▶ About this task: Needed from the data below: every line from the one with "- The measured" up to and including the one with "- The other", repeated exactly and with nothing else.

====== Input data

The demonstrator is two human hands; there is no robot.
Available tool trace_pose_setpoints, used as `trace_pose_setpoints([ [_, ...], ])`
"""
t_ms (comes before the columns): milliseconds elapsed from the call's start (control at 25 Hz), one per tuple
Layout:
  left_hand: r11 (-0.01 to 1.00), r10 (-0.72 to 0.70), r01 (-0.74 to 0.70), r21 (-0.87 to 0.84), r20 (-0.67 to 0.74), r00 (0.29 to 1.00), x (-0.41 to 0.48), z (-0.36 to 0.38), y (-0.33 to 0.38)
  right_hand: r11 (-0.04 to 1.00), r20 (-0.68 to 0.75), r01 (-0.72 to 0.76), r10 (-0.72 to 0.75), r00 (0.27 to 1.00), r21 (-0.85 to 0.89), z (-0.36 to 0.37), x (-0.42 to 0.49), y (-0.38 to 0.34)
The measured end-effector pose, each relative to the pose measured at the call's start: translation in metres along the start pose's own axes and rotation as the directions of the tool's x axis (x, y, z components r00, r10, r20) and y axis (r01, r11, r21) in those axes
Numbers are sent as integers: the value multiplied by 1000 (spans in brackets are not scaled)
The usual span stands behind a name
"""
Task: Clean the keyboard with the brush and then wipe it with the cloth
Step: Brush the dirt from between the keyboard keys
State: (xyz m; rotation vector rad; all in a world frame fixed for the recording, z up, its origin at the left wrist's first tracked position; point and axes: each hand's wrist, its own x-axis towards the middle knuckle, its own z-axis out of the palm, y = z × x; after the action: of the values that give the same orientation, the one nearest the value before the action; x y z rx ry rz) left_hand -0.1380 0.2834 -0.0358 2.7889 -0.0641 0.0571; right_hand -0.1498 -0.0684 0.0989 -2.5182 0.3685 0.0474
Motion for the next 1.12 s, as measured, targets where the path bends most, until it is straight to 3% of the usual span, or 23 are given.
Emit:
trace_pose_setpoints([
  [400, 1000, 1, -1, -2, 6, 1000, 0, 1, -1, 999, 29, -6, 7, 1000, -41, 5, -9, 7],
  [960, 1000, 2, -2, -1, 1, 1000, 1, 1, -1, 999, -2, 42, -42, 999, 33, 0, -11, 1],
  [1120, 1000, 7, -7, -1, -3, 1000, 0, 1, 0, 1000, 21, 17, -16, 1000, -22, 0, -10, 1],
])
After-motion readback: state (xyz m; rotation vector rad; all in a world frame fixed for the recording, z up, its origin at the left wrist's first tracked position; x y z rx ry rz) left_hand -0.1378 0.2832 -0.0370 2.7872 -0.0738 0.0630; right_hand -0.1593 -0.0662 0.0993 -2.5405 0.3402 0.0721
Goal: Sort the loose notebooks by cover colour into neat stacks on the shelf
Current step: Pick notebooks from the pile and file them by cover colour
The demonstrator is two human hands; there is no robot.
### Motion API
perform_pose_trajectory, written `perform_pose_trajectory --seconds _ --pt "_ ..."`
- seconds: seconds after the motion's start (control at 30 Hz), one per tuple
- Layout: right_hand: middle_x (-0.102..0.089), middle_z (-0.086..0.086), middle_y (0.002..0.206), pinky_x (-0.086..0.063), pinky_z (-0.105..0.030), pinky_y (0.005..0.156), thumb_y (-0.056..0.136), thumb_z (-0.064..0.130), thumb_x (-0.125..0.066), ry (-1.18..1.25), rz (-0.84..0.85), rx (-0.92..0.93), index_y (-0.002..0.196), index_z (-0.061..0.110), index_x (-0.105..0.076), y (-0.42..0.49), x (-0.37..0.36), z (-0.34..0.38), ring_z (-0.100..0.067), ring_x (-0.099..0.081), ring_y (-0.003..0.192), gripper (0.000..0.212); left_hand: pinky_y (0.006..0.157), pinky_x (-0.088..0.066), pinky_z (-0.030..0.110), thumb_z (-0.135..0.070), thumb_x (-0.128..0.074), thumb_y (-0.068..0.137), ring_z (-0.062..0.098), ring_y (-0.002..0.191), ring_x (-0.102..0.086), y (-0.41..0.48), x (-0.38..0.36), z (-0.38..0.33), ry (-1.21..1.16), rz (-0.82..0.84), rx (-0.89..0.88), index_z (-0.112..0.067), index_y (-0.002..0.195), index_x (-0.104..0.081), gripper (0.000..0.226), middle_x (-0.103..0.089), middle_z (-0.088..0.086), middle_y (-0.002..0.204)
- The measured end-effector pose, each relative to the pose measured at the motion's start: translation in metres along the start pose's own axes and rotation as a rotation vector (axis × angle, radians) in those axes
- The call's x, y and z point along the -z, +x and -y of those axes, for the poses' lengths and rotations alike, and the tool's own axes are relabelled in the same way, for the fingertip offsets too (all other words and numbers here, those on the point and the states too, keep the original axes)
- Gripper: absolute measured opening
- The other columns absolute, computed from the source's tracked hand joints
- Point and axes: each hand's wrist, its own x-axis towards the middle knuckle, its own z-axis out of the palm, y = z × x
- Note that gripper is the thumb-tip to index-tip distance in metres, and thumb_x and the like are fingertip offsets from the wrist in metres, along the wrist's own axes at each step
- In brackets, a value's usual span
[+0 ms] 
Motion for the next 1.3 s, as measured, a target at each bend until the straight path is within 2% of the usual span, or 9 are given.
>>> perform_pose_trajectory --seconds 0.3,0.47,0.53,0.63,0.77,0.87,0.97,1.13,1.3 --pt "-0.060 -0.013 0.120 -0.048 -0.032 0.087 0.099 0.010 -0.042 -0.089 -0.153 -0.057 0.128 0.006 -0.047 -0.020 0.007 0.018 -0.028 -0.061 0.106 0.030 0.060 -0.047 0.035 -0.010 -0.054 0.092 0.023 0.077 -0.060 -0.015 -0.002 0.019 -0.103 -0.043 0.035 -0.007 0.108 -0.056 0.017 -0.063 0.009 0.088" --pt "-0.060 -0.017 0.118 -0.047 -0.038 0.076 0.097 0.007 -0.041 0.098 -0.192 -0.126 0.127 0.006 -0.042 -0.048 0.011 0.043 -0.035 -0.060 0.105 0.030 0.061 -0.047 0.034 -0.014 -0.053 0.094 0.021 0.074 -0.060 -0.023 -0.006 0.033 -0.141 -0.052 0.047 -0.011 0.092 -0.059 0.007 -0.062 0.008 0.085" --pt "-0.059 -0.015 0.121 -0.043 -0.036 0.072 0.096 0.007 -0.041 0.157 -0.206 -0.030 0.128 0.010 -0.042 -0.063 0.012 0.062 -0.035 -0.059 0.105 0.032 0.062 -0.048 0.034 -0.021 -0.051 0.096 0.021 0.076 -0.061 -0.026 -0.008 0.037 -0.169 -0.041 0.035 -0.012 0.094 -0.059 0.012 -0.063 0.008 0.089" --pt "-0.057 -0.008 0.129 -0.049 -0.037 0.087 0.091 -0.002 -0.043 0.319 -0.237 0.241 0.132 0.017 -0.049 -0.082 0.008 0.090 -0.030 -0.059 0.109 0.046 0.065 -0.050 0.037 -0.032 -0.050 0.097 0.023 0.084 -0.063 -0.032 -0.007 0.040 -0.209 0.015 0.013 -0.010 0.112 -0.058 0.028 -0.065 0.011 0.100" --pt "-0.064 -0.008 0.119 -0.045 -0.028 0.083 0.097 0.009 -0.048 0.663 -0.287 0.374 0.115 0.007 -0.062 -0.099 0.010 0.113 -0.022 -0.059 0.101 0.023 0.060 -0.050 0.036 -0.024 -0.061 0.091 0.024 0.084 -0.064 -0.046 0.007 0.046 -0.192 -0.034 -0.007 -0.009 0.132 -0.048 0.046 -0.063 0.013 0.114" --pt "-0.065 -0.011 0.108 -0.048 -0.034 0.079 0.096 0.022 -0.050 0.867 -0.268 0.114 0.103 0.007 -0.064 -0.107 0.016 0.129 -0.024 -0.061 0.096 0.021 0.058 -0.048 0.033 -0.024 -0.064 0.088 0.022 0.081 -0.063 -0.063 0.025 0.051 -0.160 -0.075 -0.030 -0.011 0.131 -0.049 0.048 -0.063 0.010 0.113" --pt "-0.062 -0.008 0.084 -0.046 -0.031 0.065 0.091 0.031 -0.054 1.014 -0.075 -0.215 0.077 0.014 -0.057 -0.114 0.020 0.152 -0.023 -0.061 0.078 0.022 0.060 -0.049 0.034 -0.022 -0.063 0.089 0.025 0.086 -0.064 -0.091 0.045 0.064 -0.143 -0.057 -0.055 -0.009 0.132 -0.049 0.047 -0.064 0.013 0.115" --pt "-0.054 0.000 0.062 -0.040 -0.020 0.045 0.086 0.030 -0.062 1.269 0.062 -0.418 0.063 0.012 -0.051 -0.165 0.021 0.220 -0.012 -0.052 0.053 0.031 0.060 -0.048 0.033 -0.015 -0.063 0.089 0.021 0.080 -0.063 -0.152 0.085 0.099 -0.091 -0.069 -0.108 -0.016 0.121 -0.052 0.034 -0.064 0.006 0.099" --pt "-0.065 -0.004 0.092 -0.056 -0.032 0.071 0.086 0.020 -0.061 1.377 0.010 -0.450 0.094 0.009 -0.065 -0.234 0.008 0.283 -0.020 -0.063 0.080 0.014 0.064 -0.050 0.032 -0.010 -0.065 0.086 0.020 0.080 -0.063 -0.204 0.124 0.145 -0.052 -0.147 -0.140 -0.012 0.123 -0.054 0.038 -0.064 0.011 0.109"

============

▶ Your response:
- The measured end-effector pose, each relative to the pose measured at the motion's start: translation in metres along the start pose's own axes and rotation as a rotation vector (axis × angle, radians) in those axes
- The call's x, y and z point along the -z, +x and -y of those axes, for the poses' lengths and rotations alike, and the tool's own axes are relabelled in the same way, for the fingertip offsets too (all other words and numbers here, those on the point and the states too, keep the original axes)
- Gripper: absolute measured opening
- The other columns absolute, computed from the source's tracked hand joints

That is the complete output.